Updated by Rosie Allabarton on July 27, 2016

When Edward's not building great websites, he likes to swing dance!
When Edward's not building great websites, he likes to swing dance!

Edward McCaughan is our fantastic Web Development mentor at CareerFoundry. In this interview he tells

us about how he got into web development and offers his advice for those wanting to make that leap into tech. He also tells us what he does at the weekend to maintain that all-important work-life balance. Dancing included.

Edward McCaughan

How long did it take you to learn to become a web developer?

When I first started with computers as a teenager, I didn't know where I would end up and was learning a hundred and one different things, soI slowly drifted into web development over half a decade. I got started by learning very simple programming at school, then picking up HTML and CSS in my spare time.

Thinking about learning to code, but not sure where to start? Take our free  Web Dev short course > > Learn more here...

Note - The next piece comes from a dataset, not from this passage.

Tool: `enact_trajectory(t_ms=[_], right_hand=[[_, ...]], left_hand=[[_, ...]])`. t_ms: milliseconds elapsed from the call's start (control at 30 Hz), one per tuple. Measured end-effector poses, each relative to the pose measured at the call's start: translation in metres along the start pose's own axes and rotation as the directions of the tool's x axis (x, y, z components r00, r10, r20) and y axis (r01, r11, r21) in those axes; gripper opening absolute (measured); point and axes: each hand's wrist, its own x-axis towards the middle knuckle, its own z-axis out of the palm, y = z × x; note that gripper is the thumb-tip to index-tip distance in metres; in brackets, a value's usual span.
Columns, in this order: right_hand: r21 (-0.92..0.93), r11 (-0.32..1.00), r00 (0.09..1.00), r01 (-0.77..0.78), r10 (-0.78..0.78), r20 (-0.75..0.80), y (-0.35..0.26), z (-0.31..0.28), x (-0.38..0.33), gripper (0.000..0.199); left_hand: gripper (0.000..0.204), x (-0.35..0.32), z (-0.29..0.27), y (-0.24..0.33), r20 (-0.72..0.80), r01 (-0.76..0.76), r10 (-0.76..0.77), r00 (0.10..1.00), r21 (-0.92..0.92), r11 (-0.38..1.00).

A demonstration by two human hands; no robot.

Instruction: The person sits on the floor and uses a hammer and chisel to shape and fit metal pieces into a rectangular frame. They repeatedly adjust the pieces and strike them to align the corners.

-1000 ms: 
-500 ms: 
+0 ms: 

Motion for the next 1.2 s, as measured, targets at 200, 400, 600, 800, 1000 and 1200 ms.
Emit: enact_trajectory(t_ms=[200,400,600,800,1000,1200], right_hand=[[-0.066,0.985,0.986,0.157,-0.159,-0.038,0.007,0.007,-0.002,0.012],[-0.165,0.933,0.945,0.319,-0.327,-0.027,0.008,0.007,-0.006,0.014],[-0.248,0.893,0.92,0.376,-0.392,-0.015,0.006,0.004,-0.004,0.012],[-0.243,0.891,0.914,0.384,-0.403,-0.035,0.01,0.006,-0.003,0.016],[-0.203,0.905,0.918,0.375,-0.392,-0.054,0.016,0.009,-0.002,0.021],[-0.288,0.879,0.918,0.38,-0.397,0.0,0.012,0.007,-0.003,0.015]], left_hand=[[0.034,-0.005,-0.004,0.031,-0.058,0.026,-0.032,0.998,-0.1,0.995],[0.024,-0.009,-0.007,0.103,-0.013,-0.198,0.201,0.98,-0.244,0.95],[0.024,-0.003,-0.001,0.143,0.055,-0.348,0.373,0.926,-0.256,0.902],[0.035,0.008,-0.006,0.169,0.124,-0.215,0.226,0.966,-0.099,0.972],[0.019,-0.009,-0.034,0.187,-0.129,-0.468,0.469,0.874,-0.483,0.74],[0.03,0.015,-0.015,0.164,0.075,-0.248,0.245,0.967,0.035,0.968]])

At university I studied electrical engineering, so websites were very much a side hobby until I got my first serious junior developer job after graduating. The great thing about learning to build websites was that it was something I could learn by myself online, and since it was fun, learning new things never really felt like "work".

What's your favourite programming language?

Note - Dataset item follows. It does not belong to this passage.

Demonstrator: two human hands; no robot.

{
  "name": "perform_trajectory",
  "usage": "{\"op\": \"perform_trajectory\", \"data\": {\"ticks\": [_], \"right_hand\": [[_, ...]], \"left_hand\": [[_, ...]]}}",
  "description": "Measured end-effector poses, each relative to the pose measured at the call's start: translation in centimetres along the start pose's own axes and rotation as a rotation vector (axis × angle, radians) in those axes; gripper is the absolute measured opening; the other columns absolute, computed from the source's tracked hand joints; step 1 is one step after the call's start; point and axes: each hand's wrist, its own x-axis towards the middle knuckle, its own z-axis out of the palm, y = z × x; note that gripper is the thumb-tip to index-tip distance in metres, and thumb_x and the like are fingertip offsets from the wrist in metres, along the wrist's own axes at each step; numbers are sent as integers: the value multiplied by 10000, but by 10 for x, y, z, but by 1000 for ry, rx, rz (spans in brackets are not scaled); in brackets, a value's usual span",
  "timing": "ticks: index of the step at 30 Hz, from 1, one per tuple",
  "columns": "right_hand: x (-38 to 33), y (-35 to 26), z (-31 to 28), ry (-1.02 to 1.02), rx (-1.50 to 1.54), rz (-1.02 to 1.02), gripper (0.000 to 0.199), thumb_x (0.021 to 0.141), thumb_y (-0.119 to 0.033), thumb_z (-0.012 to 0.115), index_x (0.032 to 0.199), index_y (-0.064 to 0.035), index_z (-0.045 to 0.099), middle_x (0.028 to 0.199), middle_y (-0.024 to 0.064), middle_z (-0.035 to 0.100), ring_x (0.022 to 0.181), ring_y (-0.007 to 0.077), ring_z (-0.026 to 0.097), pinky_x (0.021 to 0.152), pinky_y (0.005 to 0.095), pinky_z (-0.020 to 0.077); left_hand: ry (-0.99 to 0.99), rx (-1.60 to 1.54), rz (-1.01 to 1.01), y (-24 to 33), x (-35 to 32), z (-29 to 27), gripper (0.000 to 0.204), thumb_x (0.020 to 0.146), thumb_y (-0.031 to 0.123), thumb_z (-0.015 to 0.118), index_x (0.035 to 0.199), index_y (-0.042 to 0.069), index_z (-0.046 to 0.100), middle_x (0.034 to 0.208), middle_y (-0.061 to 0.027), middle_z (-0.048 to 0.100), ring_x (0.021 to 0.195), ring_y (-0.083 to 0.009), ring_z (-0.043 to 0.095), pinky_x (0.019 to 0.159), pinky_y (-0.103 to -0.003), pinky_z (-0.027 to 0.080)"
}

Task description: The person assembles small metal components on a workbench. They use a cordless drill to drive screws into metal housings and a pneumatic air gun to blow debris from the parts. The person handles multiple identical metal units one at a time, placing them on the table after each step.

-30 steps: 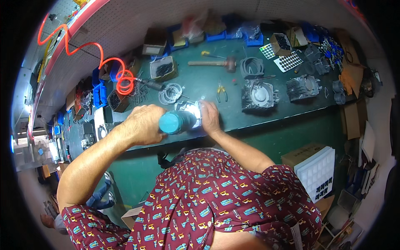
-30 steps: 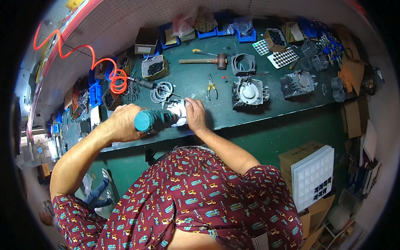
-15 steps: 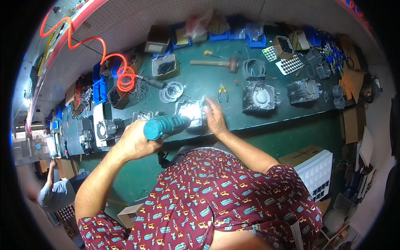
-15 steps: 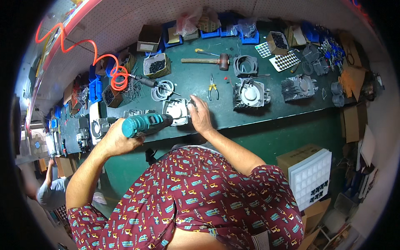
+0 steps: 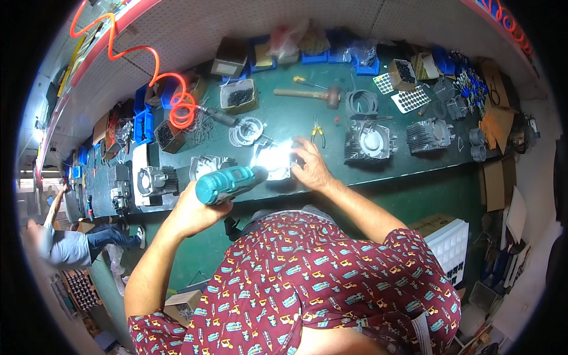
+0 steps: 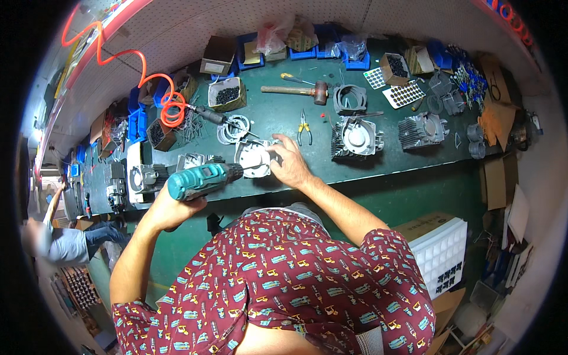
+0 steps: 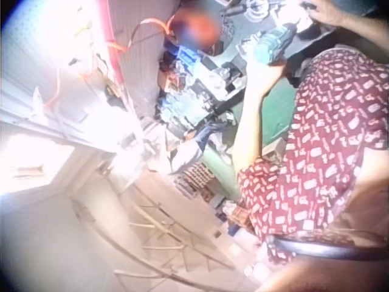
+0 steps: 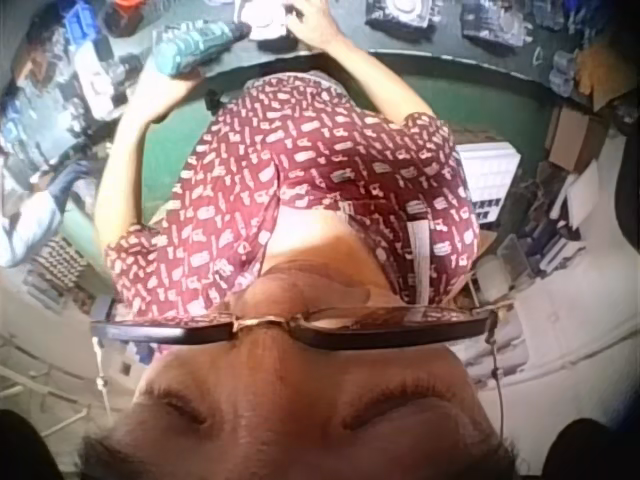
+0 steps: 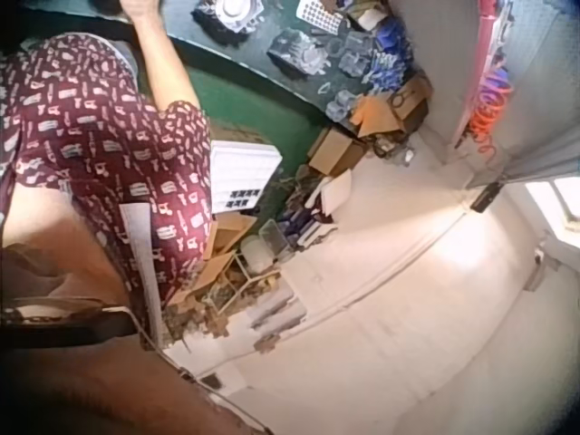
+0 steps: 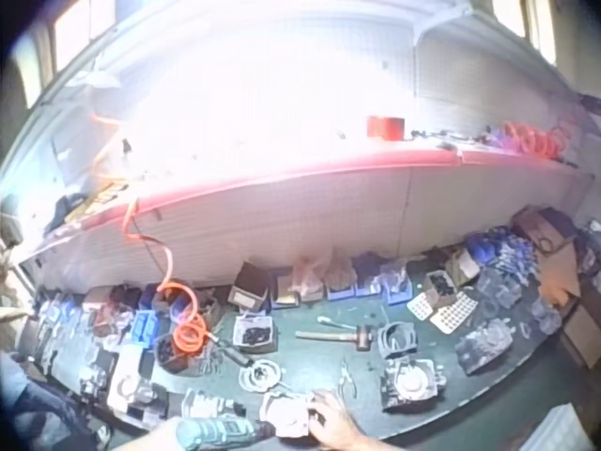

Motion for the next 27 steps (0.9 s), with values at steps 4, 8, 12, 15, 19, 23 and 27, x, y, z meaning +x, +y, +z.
{"op": "perform_trajectory", "data": {"ticks": [4,8,12,15,19,23,27], "right_hand": [[-4,10,3,-76,68,22,325,796,-81,582,1105,-23,664,1332,229,570,1257,395,526,1078,454,417],[-5,13,5,-90,71,22,338,805,-95,587,1129,-41,668,1321,226,587,1255,390,535,1073,450,421],[-7,14,4,-83,69,29,336,811,-108,578,1128,-50,672,1315,226,592,1254,392,535,1083,449,409],[-5,13,5,-78,68,36,321,807,-105,580,1108,-39,674,1309,230,595,1251,392,538,1079,453,415],[-6,13,5,-66,72,7,309,804,-98,554,1076,-9,673,1304,221,594,1214,392,540,1068,453,413],[-7,14,6,-104,49,3,309,795,-102,561,1066,-12,680,1326,218,579,1227,394,525,1063,453,417],[-7,-2,0,-174,-94,0,316,764,-112,651,1062,-12,689,1412,230,498,1256,427,484,1072,460,419]], "left_hand": [[-4,8,-11,5,7,6,426,769,4,696,1193,41,674,1084,-103,709,974,-191,667,905,-337,523],[1,87,35,-2,9,6,418,762,50,690,1180,57,677,1060,-140,710,983,-258,677,900,-361,527],[-18,108,12,12,8,3,438,753,48,687,1190,74,677,1042,-141,721,960,-265,691,893,-363,533],[-14,164,48,8,9,4,489,752,-8,672,1233,81,667,1047,-116,727,928,-222,695,883,-345,538],[-6,141,69,16,12,2,304,753,149,682,1042,54,690,974,-187,718,949,-376,688,845,-427,546],[-131,429,32,44,30,-14,236,757,152,690,967,45,685,948,-205,716,945,-399,680,840,-462,547],[-300,771,34,90,55,-19,275,776,212,730,946,-2,709,950,-230,718,943,-367,706,850,-447,564]]}}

Right now I'm a big fan of Ruby for web development. It manages to be simple and easy to read, but at the same it can do really complex and elegant programs. Most other languages excel at one, but at the cost of the other, but thanks to Ruby's community and core team, it manages to pull it off. On the other hand, I'm a big believer in using the right language for the right task!

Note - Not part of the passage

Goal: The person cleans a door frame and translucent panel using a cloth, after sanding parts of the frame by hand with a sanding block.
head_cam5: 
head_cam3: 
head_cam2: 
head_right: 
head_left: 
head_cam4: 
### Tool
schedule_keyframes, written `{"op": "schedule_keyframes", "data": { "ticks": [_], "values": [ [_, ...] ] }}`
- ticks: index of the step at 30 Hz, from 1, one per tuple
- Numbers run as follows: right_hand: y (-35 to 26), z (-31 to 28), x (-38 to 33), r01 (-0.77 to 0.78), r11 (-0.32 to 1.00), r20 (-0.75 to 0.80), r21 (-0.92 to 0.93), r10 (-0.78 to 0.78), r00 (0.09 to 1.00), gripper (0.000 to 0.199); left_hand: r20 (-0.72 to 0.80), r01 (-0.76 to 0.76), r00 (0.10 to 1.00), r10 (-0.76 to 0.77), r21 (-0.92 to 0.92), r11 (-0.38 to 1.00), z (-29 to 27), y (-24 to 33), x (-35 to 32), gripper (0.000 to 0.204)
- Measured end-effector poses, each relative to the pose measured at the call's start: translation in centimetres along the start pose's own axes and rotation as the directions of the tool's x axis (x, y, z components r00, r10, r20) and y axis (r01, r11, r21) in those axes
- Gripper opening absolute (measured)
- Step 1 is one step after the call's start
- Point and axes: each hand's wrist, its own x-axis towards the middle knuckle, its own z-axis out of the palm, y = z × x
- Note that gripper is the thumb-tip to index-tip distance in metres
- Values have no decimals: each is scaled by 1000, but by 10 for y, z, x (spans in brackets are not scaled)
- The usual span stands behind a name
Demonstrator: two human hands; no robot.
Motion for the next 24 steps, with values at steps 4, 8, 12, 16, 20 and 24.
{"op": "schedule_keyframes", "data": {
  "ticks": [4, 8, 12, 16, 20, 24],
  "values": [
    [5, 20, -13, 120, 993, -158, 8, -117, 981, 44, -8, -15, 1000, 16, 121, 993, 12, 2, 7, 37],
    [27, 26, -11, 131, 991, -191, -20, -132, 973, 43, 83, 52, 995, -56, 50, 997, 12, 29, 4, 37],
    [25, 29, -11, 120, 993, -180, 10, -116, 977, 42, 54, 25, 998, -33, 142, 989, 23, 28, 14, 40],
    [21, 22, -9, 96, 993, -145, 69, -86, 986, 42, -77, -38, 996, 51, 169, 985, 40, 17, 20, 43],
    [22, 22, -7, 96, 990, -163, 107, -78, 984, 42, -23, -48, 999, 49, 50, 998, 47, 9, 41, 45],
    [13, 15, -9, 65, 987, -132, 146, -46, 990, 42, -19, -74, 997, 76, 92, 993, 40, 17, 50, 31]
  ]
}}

Can you tell us about your social product Donatify?

I wanted to do something to raise money for charity and I see a lot of people asking for sponsors to run a marathon, or do a sky dive, but I thought it would be an interesting experiment for the donors to get something from the person they sponsor in return for their donation. So I built a site where people can "hire" me to do things for them in return for a donation to charity. The plan simultaneously worked and backfired on me when someone donated 50 EURO to make me show up to work in a dress for a day...

Have you always worked in the startup scene?

Not always. For awhile I worked for the biggest telecoms company in the UK and for a while I built websites for local government councils. Eventually I ended up in Berlin working for betterplace.org and really liked the change. Somehow having a company that's passionate about their goal makes for a more relaxing working environment, because there's less day to day distractions.

What advice do you have for someone who wants to start a career in code?

Make stuff! Conveniently, the best way to learn new things is the same as the best way to convince people to hire you, which is to build your own projects. Employers have to sift through stacks of CVs, so having a portfolio of real things you made makes it much easier for them to see what you're really capable of.

What do you enjoy doing at the weekend?

I spend a lot of my "work" time doing computer related things, so at the weekends I dance a lot of swing dance to balance things out.

What music do you listen to?

Everything from blues to metal, classical to dubstep, I like a variety.

What do you think about freelancing?

Freelancing can be a great way to earn a living, you get to see new projects regularly, choose what kind of schedule, customer and project you work on and there's a lot of demand for it. On the other hand, working full time for a team has it's advantages of stability, the support that comes with a team and getting really deep into one project.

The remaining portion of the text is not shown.